The 37-year-old says he suspects that “ . . . there [have] been certain moments in my life where the universe has conspired in my favour”. In this spirit, he stumbled across Florida State’s Film School because it bordered the football grounds. “I just thought ‘I kind of like movies.

“That might be interesting; let’s give that a shot.’ Lots of guys I played football with went on to have amazing careers in the NFL. And I guess people thought I would grow out of it. But as soon as I started creating, I knew I was in the right place. Nothing had ever felt so fulfilling.”

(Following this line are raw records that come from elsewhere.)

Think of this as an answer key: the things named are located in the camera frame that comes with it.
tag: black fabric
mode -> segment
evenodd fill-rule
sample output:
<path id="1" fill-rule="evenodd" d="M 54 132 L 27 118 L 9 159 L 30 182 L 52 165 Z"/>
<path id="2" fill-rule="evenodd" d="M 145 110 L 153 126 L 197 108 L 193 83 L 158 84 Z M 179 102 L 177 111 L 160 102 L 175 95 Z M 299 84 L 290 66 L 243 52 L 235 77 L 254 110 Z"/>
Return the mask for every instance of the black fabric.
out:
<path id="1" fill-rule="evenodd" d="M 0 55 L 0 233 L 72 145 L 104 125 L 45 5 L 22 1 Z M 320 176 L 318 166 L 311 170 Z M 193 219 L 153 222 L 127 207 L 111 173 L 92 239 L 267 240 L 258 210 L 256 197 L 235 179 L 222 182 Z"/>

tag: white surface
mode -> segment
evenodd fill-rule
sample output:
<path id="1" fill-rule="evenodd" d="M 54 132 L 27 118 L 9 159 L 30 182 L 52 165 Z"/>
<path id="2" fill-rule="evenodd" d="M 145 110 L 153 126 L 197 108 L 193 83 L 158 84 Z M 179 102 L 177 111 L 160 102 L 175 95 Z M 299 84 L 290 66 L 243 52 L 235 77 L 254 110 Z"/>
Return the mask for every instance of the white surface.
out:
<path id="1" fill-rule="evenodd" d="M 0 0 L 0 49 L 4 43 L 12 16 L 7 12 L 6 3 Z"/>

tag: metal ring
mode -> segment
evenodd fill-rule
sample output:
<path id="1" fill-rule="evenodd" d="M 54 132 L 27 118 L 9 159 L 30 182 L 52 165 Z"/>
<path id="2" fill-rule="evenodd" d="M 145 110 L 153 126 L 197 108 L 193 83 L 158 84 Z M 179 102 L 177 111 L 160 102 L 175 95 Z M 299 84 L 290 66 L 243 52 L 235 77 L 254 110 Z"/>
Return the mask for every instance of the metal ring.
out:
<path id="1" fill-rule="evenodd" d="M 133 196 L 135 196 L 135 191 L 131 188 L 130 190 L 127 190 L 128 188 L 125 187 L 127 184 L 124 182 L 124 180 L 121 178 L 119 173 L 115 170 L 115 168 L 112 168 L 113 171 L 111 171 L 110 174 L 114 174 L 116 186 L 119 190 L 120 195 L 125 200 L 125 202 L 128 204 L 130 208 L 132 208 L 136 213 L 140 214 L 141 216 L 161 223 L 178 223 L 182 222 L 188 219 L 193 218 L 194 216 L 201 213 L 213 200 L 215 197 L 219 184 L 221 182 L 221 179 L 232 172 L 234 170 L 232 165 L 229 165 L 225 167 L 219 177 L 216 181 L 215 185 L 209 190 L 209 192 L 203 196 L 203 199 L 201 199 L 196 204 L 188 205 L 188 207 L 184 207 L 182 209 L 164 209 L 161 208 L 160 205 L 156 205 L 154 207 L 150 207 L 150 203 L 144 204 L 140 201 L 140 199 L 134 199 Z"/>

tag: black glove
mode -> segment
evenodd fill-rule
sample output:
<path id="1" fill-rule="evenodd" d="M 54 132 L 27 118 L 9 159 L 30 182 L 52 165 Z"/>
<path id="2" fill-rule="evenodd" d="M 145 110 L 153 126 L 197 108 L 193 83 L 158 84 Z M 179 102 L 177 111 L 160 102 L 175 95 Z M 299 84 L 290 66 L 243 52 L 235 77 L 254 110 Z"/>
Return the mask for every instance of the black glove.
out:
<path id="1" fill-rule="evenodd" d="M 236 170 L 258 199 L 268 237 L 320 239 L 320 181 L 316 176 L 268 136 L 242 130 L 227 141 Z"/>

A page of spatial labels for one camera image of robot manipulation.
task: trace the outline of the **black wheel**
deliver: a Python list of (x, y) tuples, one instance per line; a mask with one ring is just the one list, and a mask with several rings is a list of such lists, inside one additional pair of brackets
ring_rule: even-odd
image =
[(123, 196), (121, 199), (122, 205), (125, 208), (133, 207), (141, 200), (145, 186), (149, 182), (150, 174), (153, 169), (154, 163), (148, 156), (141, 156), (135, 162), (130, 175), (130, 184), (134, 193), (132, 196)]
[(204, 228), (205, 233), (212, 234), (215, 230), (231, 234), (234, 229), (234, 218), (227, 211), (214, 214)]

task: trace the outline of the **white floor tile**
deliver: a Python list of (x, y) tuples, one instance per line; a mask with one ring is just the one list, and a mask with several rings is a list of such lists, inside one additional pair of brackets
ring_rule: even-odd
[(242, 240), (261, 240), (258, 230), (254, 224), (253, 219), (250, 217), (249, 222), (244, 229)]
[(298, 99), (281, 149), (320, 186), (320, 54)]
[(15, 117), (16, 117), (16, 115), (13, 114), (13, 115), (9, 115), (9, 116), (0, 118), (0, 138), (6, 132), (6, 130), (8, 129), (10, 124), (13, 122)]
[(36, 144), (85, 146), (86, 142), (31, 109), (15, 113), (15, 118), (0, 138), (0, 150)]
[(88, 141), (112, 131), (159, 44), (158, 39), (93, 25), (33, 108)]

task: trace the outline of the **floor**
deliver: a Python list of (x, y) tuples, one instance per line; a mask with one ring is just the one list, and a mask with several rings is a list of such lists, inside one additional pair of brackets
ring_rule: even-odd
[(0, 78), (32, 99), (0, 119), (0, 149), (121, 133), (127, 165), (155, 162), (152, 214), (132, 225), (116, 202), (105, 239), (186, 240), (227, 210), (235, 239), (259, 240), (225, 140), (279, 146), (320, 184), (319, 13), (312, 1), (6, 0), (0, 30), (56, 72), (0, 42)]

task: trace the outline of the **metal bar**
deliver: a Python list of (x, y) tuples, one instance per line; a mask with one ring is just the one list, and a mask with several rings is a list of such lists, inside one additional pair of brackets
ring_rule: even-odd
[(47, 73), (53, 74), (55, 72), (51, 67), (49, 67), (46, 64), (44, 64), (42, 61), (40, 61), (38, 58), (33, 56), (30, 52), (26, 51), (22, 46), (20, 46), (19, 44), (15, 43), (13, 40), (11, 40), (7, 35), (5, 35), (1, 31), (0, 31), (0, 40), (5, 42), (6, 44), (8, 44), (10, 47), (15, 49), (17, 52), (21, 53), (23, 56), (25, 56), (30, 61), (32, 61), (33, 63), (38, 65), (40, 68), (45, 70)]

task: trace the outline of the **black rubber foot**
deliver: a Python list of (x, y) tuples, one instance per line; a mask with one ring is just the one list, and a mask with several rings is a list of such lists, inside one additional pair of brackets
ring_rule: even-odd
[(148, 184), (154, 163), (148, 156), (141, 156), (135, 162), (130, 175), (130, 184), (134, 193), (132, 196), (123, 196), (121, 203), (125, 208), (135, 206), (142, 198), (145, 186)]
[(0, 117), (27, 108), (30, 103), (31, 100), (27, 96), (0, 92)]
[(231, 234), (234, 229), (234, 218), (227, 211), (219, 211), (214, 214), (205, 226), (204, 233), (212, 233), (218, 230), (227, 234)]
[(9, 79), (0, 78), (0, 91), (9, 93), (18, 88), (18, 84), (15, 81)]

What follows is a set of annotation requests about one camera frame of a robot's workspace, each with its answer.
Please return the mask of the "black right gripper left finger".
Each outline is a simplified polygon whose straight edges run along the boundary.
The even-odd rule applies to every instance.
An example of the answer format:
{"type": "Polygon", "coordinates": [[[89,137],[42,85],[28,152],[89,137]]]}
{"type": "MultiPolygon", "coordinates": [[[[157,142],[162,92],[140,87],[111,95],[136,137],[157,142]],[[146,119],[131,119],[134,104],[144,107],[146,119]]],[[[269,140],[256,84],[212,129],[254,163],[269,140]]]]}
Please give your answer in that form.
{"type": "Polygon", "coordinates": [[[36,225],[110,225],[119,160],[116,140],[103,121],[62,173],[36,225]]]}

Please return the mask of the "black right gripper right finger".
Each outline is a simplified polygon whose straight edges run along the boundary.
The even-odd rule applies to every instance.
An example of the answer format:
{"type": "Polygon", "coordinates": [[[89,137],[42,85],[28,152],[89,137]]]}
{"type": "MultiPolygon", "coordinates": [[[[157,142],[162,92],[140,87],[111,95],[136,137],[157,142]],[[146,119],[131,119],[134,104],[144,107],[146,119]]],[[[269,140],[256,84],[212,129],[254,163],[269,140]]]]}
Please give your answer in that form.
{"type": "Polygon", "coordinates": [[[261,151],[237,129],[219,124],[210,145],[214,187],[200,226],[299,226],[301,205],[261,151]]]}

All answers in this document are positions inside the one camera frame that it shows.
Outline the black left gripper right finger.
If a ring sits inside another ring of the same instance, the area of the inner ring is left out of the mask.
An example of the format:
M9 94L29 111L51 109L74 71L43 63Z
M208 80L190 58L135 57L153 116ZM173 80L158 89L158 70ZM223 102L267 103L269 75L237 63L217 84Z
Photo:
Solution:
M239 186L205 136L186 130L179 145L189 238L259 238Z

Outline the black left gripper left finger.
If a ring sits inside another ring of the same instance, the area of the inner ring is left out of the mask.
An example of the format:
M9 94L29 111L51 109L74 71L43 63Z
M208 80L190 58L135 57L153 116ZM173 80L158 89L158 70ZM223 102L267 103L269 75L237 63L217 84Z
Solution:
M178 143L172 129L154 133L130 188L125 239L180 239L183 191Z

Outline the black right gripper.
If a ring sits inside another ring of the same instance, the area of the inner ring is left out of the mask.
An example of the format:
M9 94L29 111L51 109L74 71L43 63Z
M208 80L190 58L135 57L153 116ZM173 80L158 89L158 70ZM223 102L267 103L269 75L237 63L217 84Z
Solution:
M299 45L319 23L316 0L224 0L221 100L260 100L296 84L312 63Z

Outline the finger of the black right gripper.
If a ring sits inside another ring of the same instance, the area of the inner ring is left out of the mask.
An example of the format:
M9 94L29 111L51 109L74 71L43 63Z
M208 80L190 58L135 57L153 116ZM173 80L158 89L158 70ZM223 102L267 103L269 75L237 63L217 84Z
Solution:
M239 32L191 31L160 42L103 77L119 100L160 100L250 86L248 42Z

Having noted the influences of Steven Spielberg and Wes Anderson on his classmates’ output, Jenkins immersed himself in the works of Jean-Luc Godard, Wong Kar-wai and Lynne Ramsay.

Critics’ picks

His debut feature, Medicine for Melancholy, which premiered in 2008 to rave notices, wears those influences well. A one-day romance which slyly skewered African-American assimilation into hipster culture, the film was nominated for three Independent Spirit Awards and was shortlisted by the New York Times as one of the critics' picks for that year.

This movie should not exist

It ought to have been the start of something big. Instead, Jenkins spent years on Portrait of an Addict as a Young Man, an adaptation of Bill Clegg's junkie memoir, and a time-travelling adventure story about Stevie Wonder. Solange Knowles was attached, but the intriguing project failed to get off the ground. Jenkins wound up writing for the TV show The Leftovers.

And now he has been shortlisted for eight Academy Awards.

"Right before Moonlight started, I thought it was over," says Jenkins with a smile. "I just didn't think another movie was possible. There were so many lucky breaks. A24, the film company, doesn't do finance. They had to create a new branch of their company to give birth to this film. This movie should not exist. It's such a privilege to get here. It's so good to be Barry Jenkins right now."